Any other alternatives needs to be done to handle these records

Thanks
Regards
smitha

Hi Smitha,

This should be possible. Try and look at this example and see if you can adapt it to for your needs.

The mapper can be used to conveniently alter binary data before parsing. See the “views” section in the Mapper documentation.

In the attached pipeline, the mapper is using binary views, converting the input data to a string, then replacing the \r\n to a space character .

cr-example.zip (3.1 KB)


Hi tlikarish,

I have tried the approach you have suggested, since as you see in the attached snapshot the record spans over multiple line and there is only CR in one of the columns in between, I have changed the expression to replace -$content.toString().replace(’\r’, ’ '), by this the records did not get loaded properly, the records was still not considered as single record.
Can you let us know if we need to do something else

Thanks

Regards
smitha csvparser.zip (25.5 KB)

Are you seeing an error message? Since you’re using quotes and the column is quoted, the CSV Parser should treat the carriage return as part of the column’s value and not as a row delimiter. Is it possible the quoting is off?

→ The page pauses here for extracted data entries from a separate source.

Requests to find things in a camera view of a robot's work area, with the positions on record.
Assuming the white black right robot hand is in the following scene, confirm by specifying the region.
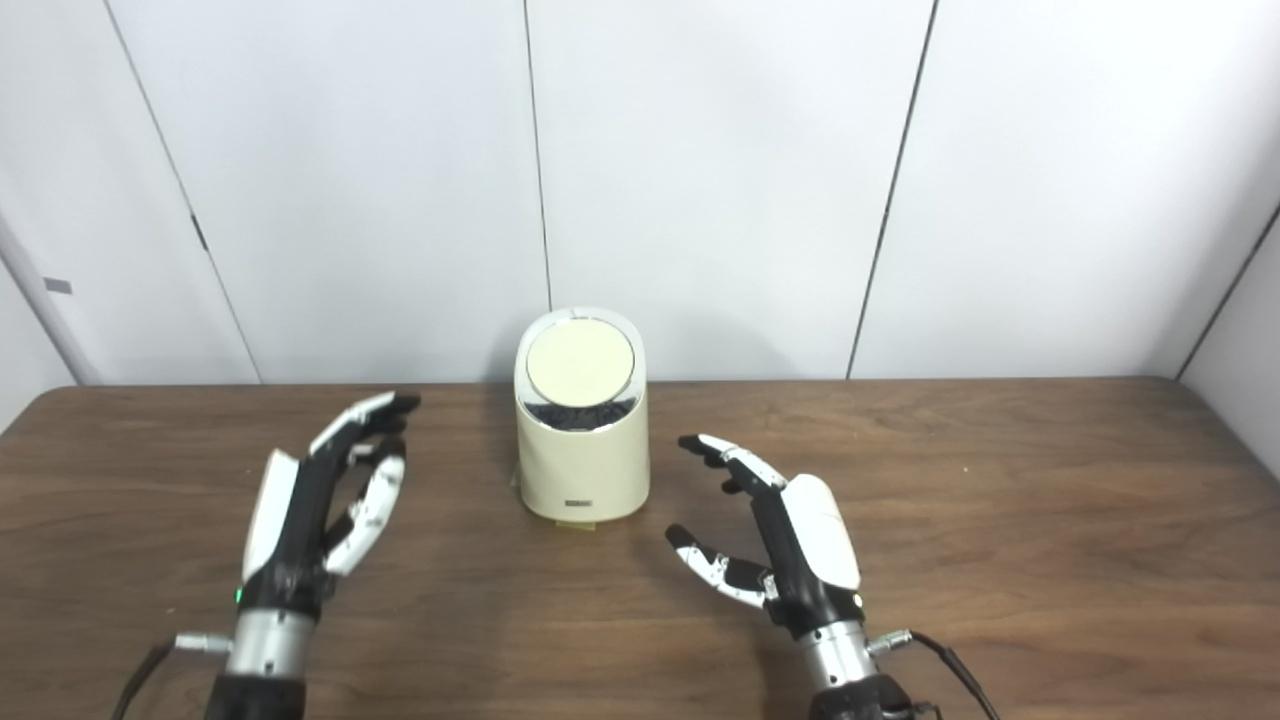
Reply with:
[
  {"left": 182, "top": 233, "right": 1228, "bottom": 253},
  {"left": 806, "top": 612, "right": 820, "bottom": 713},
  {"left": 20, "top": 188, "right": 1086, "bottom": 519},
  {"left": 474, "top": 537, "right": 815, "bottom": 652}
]
[{"left": 665, "top": 433, "right": 866, "bottom": 639}]

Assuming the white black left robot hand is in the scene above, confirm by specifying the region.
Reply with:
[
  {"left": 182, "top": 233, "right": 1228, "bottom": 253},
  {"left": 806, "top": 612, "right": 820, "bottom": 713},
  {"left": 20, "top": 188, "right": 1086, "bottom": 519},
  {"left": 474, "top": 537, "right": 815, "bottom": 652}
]
[{"left": 235, "top": 391, "right": 422, "bottom": 619}]

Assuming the round cream bin lid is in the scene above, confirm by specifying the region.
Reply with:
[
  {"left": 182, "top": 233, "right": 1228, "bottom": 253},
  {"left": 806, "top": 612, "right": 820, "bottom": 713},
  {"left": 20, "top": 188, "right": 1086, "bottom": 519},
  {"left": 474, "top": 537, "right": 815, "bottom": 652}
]
[{"left": 525, "top": 317, "right": 636, "bottom": 408}]

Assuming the cream-colored desktop bin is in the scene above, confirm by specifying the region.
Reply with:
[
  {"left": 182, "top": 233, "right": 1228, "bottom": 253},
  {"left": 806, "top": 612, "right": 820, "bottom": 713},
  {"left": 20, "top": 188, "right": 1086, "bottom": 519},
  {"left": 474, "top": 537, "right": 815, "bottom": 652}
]
[{"left": 513, "top": 306, "right": 651, "bottom": 523}]

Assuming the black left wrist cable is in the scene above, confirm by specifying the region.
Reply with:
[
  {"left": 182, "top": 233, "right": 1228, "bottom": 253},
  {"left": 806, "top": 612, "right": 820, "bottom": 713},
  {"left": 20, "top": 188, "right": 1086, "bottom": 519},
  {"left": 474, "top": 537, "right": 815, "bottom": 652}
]
[{"left": 110, "top": 632, "right": 233, "bottom": 720}]

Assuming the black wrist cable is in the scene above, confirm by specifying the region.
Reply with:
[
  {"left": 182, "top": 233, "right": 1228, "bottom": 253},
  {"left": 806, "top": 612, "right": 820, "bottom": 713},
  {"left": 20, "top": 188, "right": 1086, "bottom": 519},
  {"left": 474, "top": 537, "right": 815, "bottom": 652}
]
[
  {"left": 110, "top": 632, "right": 233, "bottom": 720},
  {"left": 868, "top": 628, "right": 1001, "bottom": 720}
]

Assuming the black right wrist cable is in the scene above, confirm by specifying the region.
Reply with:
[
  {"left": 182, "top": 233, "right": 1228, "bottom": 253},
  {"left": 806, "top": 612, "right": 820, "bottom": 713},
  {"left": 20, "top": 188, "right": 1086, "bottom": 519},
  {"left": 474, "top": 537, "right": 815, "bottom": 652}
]
[{"left": 868, "top": 628, "right": 1001, "bottom": 720}]

Doh – also messed up with the expression I gave you.

$content.toString().replace('\r', ' ')

Only replaces the first match. You should probably use replaceAll or change the regular expression to /\r/g. This will replace all carriage returns, so if the lines are delimited with \r\n, then you’d have to use something like /\r(?!\n)/g, which would remove all carriage returns not followed by a line feed.

What if we aren’t using quotes?

Although I haven’t tried it, I think this expression should work even if your data isn’t quoted.